Not a mail carrier, but I can find no obligation or duty of confidentiality to residents that mail carriers are required to uphold. There are plenty of regulations that all employees of the USPS are bound to keep confidential the intellectual property and knowledge of the inner workings of the USPS.

If anecdotal evidence is of any use, our mail carrier at our previous residence was a gossip hound. She loved to dish the dirt on our neighbors to my wife. Who was getting divorced, who was recently laid off, who had a boyfriend move in, who bought a new car recently, etc. etc.

Don’t know how much this blossomed but there were plans to consider having mail carriers be census takers:

why would census worker ask mail carrier rather than resident?

To get information if the respondent is unavailable or refuses to answer.

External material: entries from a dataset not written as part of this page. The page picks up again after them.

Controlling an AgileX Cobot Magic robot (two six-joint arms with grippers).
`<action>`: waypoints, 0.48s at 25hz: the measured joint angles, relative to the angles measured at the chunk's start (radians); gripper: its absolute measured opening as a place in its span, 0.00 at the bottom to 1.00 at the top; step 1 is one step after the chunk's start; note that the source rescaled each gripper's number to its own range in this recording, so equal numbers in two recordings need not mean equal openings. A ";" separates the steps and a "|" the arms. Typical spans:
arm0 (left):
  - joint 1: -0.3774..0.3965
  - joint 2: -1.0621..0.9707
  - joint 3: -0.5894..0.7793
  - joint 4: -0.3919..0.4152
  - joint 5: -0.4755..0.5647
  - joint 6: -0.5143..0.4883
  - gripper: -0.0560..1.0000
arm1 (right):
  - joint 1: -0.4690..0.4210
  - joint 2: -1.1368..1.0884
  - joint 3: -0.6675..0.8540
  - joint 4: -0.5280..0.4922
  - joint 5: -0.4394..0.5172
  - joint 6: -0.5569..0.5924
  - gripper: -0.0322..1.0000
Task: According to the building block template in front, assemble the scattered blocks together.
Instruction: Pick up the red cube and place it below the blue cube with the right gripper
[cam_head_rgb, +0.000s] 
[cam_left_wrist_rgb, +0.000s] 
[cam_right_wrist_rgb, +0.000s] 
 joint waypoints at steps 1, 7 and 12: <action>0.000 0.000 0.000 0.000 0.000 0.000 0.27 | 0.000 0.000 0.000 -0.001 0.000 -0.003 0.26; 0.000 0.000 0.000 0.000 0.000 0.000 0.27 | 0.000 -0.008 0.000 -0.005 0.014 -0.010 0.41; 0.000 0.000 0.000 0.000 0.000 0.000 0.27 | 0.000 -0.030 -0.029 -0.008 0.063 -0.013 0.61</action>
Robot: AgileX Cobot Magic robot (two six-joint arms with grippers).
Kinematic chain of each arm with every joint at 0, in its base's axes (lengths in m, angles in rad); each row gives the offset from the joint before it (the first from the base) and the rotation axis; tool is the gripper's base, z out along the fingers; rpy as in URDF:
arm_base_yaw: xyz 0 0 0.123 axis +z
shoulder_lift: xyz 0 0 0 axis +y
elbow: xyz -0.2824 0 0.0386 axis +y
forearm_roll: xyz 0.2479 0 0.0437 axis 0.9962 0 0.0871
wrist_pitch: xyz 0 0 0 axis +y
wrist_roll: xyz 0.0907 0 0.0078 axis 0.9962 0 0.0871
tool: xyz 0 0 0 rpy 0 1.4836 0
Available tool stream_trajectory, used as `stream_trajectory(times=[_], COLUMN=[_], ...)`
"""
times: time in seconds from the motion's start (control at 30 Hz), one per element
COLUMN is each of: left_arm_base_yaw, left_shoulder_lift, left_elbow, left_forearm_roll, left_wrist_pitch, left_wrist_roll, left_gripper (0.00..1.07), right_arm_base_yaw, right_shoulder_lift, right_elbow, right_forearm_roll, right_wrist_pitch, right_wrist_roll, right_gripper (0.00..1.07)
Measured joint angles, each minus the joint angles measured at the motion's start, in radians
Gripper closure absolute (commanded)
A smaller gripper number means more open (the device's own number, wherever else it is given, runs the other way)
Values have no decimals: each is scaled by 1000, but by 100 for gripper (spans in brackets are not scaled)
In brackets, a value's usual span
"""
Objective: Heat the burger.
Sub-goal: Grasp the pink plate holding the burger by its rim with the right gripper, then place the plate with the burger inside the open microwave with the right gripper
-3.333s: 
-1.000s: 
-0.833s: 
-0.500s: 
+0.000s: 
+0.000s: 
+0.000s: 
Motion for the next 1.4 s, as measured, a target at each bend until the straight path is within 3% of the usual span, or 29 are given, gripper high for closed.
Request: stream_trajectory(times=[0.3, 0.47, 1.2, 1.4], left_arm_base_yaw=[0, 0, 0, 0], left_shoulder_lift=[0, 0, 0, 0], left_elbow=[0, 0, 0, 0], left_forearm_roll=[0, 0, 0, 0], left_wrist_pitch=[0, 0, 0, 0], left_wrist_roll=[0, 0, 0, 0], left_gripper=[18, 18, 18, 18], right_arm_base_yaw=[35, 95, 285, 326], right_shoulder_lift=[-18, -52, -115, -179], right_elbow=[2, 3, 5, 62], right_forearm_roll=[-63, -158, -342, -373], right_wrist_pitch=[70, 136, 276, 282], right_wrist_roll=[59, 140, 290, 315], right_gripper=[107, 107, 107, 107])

There’s rules for that of course (was in the back office for part of the '10 census). IIRC, the order is something like ask person who answers the door, try to call the address, repeat that loop a couple times. Then various forms of educated guess, including checking the white pages and various public databases. You probably could get authorization to talk to a postal worker because federal employee, but not sure how common.

And then you have to take into account the rechecks, either random or “this census taker’s data looks like they wrote entries at random while sitting in McDonalds”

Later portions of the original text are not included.